* What the exercise asks:
Repeat the data that follows, word for word, without the images.

BEGIN Recorded information

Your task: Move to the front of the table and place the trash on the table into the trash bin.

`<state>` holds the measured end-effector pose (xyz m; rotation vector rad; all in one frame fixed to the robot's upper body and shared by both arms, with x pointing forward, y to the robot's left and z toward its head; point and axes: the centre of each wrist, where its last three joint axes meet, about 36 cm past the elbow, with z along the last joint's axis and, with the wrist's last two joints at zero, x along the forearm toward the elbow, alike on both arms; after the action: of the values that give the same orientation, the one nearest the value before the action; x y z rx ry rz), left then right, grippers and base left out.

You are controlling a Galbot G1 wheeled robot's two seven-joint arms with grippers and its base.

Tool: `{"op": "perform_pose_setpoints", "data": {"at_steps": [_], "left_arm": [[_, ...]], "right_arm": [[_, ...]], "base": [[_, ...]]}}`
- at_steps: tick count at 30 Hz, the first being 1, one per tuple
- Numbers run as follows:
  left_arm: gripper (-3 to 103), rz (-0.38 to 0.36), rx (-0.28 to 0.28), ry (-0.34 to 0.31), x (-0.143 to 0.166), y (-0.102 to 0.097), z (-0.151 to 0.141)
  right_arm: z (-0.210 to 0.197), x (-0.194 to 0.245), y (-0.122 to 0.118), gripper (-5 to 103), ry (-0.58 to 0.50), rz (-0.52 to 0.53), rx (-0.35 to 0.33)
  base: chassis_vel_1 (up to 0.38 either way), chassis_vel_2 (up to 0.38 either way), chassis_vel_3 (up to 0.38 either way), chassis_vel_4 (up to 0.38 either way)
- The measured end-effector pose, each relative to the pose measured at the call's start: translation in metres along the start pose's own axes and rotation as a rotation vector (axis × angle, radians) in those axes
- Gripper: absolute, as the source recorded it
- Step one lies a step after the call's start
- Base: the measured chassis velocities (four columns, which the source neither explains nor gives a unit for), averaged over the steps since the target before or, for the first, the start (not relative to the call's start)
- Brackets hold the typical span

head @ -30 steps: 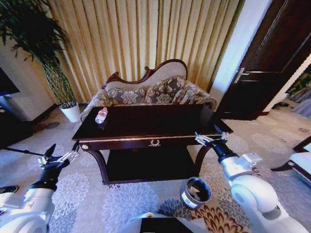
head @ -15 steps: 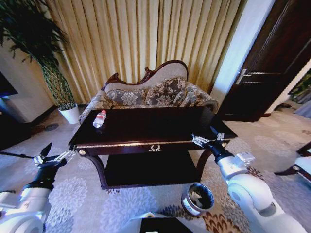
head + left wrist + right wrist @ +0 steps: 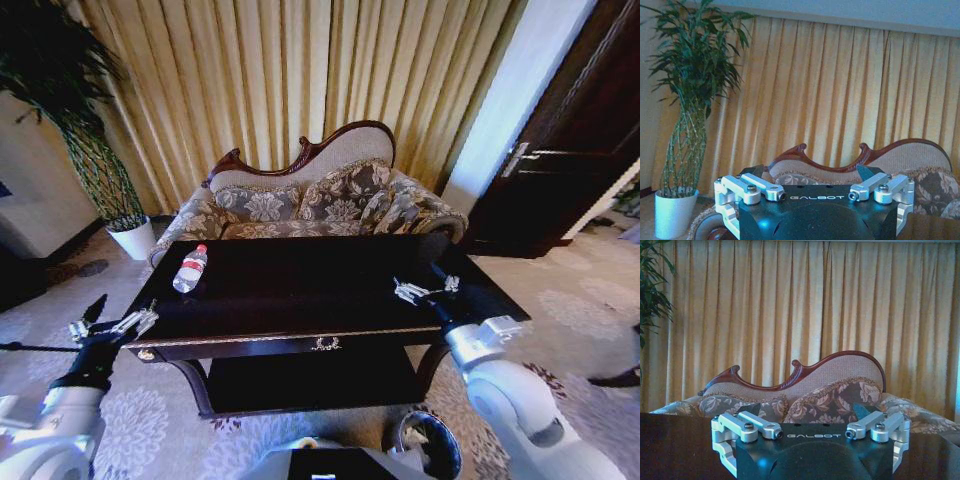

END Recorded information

* Written response:
Your task: Move to the front of the table and place the trash on the table into the trash bin.

`<state>` holds the measured end-effector pose (xyz m; rotation vector rad; all in one frame fixed to the robot's upper body and shared by both arms, with x pointing forward, y to the robot's left and z toward its head; point and axes: the centre of each wrist, where its last three joint axes meet, about 36 cm past the elbow, with z along the last joint's axis and, with the wrist's last two joints at zero, x along the forearm toward the elbow, alike on both arms; after the action: of the values that give the same orientation, the one nearest the value before the action; x y z rx ry rz), left then right, grippers and base left out.

You are controlling a Galbot G1 wheeled robot's two seven-joint arms with grippers and its base.

Tool: `{"op": "perform_pose_setpoints", "data": {"at_steps": [_], "left_arm": [[_, ...]], "right_arm": [[_, ...]], "base": [[_, ...]]}}`
- at_steps: tick count at 30 Hz, the first being 1, one per tuple
- Numbers run as follows:
  left_arm: gripper (-3 to 103), rz (-0.38 to 0.36), rx (-0.28 to 0.28), ry (-0.34 to 0.31), x (-0.143 to 0.166), y (-0.102 to 0.097), z (-0.151 to 0.141)
  right_arm: z (-0.210 to 0.197), x (-0.194 to 0.245), y (-0.122 to 0.118), gripper (-5 to 103), ry (-0.58 to 0.50), rz (-0.52 to 0.53), rx (-0.35 to 0.33)
  base: chassis_vel_1 (up to 0.38 either way), chassis_vel_2 (up to 0.38 either way), chassis_vel_3 (up to 0.38 either way), chassis_vel_4 (up to 0.38 either way)
- The measured end-effector pose, each relative to the pose measured at the call's start: translation in metres along the start pose's own axes and rotation as a rotation vector (axis × angle, radians) in those axes
- Gripper: absolute, as the source recorded it
- Step one lies a step after the call's start
- Base: the measured chassis velocities (four columns, which the source neither explains nor gives a unit for), averaged over the steps since the target before or, for the first, the start (not relative to the call's start)
- Brackets hold the typical span

head @ -30 steps: 
head @ -15 steps: 
head + left wrist + right wrist @ +0 steps: 

Besides this answer, the exercise requires nothing else.